Records excerpted from a collection:
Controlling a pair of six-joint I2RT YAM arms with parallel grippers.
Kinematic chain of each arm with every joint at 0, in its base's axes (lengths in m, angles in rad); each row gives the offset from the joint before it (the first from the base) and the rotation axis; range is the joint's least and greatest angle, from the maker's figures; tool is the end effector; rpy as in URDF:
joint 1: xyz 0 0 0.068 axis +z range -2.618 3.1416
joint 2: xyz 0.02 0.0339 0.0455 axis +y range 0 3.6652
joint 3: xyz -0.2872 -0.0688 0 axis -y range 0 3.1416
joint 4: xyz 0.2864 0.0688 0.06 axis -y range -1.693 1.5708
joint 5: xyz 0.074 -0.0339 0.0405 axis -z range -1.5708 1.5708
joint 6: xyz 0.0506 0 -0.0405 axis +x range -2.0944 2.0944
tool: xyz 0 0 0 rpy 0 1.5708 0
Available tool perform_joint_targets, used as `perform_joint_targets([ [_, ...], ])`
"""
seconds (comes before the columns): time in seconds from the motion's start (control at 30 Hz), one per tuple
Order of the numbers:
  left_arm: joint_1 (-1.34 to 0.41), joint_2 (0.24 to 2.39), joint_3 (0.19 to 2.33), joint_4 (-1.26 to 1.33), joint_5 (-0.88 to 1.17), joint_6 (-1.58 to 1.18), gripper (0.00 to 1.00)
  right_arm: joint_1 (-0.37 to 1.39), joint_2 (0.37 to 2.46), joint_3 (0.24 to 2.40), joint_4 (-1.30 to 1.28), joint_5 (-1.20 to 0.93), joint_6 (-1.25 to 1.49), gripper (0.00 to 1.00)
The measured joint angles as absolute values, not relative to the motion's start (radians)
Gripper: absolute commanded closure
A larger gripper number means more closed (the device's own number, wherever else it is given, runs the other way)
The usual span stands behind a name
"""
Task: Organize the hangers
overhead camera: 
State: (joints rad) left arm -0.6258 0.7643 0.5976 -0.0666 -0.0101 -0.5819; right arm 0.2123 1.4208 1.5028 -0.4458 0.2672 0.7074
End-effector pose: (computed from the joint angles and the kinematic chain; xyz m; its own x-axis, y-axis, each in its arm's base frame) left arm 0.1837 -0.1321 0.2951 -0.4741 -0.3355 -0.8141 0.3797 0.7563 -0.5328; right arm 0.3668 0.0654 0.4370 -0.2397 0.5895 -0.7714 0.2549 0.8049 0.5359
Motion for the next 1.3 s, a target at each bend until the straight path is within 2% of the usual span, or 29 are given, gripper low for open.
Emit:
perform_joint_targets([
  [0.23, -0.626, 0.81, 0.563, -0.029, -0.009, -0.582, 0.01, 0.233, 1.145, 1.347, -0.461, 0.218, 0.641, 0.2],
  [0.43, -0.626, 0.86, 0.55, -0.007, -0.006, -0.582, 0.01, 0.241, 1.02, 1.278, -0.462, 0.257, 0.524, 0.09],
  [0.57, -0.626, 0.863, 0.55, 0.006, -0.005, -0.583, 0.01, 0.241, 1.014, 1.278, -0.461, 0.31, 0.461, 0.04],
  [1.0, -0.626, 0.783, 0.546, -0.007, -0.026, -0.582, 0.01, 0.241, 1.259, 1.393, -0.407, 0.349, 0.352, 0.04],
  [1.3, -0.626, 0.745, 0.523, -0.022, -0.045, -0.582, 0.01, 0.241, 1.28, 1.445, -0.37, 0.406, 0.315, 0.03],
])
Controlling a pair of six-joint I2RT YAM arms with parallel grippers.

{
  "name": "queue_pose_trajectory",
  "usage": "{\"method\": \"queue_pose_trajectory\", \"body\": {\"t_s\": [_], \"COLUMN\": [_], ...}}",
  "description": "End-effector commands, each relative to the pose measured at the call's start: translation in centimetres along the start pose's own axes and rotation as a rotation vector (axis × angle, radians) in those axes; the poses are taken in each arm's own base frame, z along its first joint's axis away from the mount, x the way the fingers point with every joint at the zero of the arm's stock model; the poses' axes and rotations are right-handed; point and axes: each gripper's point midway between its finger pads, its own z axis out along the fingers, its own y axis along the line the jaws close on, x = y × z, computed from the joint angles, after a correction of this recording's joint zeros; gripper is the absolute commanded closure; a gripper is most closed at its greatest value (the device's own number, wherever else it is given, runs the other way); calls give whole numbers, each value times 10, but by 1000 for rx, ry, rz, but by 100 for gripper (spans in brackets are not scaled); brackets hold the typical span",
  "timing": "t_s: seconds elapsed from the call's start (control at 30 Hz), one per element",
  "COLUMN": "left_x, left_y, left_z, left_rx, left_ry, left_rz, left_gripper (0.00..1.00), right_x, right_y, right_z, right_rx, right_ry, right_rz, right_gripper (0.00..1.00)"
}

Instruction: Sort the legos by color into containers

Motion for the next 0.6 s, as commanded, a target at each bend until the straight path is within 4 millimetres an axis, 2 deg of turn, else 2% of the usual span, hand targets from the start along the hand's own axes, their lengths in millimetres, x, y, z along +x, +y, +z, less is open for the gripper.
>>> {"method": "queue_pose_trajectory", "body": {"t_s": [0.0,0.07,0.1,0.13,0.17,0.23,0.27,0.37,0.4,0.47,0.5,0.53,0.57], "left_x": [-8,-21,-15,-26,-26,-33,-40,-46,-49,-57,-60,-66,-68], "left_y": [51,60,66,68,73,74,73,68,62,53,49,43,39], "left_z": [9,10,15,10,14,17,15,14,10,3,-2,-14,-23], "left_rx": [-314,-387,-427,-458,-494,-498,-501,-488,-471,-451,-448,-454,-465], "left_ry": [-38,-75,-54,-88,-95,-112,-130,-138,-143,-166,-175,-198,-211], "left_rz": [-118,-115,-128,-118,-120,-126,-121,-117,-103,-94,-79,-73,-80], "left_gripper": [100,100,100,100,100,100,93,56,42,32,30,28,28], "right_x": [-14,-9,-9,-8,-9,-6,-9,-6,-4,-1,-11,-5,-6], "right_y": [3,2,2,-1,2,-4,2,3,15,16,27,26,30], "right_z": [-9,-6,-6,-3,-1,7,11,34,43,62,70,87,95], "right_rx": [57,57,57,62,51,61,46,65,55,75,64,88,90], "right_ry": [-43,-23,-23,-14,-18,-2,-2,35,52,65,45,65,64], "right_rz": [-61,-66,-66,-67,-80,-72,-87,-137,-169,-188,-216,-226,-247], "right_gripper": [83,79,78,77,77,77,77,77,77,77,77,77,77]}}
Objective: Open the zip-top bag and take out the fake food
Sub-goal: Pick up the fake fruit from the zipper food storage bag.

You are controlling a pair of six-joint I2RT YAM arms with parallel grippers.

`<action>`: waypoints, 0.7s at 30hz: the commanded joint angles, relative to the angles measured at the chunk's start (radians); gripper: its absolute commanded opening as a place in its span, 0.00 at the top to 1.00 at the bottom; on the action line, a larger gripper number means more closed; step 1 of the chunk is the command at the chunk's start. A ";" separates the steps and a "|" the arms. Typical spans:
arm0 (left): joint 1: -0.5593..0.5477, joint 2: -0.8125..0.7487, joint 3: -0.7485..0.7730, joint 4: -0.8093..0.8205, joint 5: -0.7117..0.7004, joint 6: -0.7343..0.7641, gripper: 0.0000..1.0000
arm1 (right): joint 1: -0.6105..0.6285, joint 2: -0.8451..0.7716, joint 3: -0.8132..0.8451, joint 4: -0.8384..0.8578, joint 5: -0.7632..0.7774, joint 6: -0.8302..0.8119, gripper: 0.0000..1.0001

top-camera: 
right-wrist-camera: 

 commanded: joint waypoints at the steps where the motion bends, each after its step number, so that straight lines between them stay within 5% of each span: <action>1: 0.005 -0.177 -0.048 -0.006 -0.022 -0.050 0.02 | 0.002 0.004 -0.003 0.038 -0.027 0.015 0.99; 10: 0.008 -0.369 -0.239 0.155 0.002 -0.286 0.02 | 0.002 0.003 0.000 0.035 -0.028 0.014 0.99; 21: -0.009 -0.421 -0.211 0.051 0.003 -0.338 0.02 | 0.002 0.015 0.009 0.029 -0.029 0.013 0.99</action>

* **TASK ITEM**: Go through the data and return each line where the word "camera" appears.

* **WRITTEN SOLUTION**:
overhead camera: 
top-camera: 
right-wrist-camera: 

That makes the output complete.